→ **Aim of the task**
Nothing in the entries may change when they are transcribed.

--- START ---

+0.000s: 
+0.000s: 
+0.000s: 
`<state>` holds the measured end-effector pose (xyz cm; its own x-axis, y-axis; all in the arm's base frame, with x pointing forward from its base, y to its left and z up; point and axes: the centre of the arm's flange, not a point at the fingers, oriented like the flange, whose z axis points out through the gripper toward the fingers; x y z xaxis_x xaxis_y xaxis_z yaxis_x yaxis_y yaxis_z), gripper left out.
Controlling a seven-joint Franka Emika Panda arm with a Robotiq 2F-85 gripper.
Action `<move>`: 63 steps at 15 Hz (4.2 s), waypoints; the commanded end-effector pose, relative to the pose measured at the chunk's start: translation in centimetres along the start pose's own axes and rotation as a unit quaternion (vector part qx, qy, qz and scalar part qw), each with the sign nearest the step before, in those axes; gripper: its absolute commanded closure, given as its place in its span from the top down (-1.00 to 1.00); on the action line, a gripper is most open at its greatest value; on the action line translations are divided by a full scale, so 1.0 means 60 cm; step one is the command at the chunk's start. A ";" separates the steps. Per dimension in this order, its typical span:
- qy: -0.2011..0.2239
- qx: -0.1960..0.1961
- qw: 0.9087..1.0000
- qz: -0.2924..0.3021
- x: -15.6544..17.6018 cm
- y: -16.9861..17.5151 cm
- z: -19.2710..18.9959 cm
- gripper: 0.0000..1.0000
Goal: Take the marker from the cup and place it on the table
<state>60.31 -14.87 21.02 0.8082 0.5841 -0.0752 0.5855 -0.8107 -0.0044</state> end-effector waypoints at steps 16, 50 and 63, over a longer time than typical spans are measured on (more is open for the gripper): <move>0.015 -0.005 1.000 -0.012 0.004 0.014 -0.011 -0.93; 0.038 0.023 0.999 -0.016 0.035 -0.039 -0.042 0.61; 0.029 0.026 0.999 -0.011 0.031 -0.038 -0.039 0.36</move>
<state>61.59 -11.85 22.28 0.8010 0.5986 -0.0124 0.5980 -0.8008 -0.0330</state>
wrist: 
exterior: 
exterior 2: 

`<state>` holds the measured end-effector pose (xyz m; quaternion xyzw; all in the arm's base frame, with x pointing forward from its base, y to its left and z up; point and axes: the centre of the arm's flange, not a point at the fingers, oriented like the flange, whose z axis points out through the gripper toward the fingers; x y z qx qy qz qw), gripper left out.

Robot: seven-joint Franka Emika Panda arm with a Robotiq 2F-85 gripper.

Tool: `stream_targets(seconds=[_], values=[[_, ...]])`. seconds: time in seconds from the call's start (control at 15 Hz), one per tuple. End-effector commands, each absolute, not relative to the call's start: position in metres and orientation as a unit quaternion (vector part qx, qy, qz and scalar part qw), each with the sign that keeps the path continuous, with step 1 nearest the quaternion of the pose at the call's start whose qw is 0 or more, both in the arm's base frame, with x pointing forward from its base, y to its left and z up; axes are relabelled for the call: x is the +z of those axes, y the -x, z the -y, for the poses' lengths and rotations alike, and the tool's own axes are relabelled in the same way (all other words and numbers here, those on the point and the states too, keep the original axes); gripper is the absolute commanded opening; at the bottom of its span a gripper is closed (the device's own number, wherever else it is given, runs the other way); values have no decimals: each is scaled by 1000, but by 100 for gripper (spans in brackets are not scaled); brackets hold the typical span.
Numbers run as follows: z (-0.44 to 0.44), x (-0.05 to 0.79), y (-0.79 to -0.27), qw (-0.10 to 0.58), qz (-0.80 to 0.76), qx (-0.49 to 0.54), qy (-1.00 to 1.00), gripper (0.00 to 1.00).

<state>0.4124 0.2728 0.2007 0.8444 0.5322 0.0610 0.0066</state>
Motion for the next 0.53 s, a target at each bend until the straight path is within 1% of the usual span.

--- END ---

→ **Expected output**
+0.000s: 
+0.000s: 
+0.000s: 
`<state>` holds the measured end-effector pose (xyz cm; its own x-axis, y-axis; all in the arm's base frame, with x pointing forward from its base, y to its left and z up; point and axes: the centre of the arm's flange, not a point at the fingers, oriented like the flange, whose z axis points out through the gripper toward the fingers; x y z xaxis_x xaxis_y xaxis_z yaxis_x yaxis_y yaxis_z), gripper left out.
Controlling a seven-joint Franka Emika Panda arm with a Robotiq 2F-85 gripper.
Action `<move>`: 63 steps at 15 Hz (4.2 s), waypoints; the commanded end-effector pose, relative to the pose measured at the chunk's start: translation in centimetres along the start pose's own axes and rotation as a unit quaternion (vector part qx, qy, qz and scalar part qw), each with the sign nearest the step before, in those axes; gripper: its absolute commanded closure, given as its place in its span from the top down (-1.00 to 1.00); on the action line, a gripper is most open at its greatest value; on the action line translations are divided by a full scale, so 1.0 means 60 cm; step one is the command at the chunk's start. A ";" separates the steps. Per dimension in this order, its typical span:
- qy: -0.2011..0.2239
- qx: -0.1960..0.1961
- qw: 0.9087..1.0000
- qz: -0.2924..0.3021
- x: -15.6544..17.6018 cm
- y: -16.9861..17.5151 cm
- z: -19.2710..18.9959 cm
- gripper: 0.0000..1.0000
Goal: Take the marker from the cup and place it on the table
<state>60.31 -14.87 21.02 0.8082 0.5841 -0.0752 0.5855 -0.8107 -0.0044</state> end-effector waypoints at steps 16, 50 and 63, over a longer time than typical spans are measured on (more is open for the gripper): <move>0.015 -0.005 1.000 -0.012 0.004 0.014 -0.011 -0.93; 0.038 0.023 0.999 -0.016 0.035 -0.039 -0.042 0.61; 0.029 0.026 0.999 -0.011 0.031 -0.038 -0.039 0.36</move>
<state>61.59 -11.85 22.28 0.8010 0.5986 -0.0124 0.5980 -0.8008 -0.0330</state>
wrist: 
exterior: 
exterior 2: 

`<state>` holds the measured end-effector pose (xyz m; quaternion xyzw; all in the arm's base frame, with x pointing forward from its base, y to its left and z up; point and axes: the centre of the arm's flange, not a point at the fingers, oriented like the flange, whose z axis points out through the gripper toward the fingers; x y z qx qy qz qw), gripper left out.

Robot: seven-joint Franka Emika Panda arm with a Robotiq 2F-85 gripper.

Tool: `stream_targets(seconds=[_], values=[[_, ...]])`. seconds: time in seconds from the call's start (control at 15 Hz), one per tuple. End-effector commands, each absolute, not relative to the call's start: position in metres and orientation as a unit quaternion (vector part qx, qy, qz and scalar part qw), each with the sign that keeps the path continuous, with step 1 nearest the quaternion of the pose at the call's start whose qw is 0 or more, both in the arm's base frame, with x pointing forward from its base, y to its left and z up; axes are relabelled for the call: x is the +z of those axes, y the -x, z the -y, for the poses' lengths and rotations alike, and the tool's own axes are relabelled in the same way (all other words and numbers here, those on the point and the states too, keep the original axes); gripper is the absolute commanded opening; at the bottom of its span a gripper is closed (the device's own number, wherever else it is given, runs the other way); values have no decimals: each is scaled by 1000, but by 100 for gripper (spans in brackets are not scaled); brackets hold the typical span.
Numbers run as follows: z (-0.44 to 0.44), x (-0.05 to 0.79), y (-0.79 to -0.27), qw (-0.10 to 0.58), qz (-0.80 to 0.76), qx (-0.49 to 0.54), qy (-1.00 to 1.00), gripper (0.00 to 1.00).

<state>0.4124 0.2728 0.2007 0.8444 0.5322 0.0610 0.0066</state>
Motion for the next 0.53 s, a target at each bend until the straight path is within 1% of the usual span.

There is nothing further to add to the answer.